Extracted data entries
+++++

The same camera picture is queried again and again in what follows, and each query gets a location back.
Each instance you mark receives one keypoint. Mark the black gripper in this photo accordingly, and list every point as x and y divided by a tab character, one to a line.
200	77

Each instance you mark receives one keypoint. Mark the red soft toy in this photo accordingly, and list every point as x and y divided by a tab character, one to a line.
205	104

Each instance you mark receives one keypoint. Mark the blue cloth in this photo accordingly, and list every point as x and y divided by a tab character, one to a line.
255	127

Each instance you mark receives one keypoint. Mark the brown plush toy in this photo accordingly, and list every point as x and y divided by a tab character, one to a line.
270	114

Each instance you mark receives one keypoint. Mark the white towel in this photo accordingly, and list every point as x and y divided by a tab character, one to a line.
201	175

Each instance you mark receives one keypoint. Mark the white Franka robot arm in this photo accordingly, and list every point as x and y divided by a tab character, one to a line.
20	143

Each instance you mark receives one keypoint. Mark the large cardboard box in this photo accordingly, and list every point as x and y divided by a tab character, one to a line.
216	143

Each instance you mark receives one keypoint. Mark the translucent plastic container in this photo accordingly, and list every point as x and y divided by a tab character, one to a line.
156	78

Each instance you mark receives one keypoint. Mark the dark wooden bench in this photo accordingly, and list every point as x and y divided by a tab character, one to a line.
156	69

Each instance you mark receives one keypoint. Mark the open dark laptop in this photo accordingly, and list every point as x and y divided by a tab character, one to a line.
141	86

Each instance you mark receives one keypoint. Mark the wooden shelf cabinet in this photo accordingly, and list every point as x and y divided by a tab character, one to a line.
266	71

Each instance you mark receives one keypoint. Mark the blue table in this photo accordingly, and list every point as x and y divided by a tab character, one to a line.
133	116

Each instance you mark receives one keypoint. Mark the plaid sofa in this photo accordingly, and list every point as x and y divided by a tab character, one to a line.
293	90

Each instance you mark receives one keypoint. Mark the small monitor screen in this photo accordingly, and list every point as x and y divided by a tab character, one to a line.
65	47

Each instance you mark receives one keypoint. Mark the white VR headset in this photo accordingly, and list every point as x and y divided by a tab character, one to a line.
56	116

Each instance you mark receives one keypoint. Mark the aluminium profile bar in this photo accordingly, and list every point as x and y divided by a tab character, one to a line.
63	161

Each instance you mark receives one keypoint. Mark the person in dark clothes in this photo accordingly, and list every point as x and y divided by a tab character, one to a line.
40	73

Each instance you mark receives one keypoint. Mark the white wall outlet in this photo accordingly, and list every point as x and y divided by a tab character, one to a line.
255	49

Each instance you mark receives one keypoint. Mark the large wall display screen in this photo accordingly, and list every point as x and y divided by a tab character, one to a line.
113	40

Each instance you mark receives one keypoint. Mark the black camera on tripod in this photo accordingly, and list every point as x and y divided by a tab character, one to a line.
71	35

+++++

PROBLEM DESCRIPTION: Exactly reproduce the lines of the data above that run from the line containing "the white wall" through the final one.

SOLUTION FOR THIS PROBLEM:
Each instance you mark receives one keypoint. Mark the white wall outlet in this photo accordingly, and list every point as x and y divided by a tab character, one to a line.
255	49

Each instance you mark receives one keypoint. Mark the large wall display screen in this photo accordingly, and list every point as x and y divided by a tab character, one to a line.
113	40

Each instance you mark receives one keypoint. Mark the black camera on tripod in this photo accordingly, and list every point as x and y divided by a tab character, one to a line.
71	35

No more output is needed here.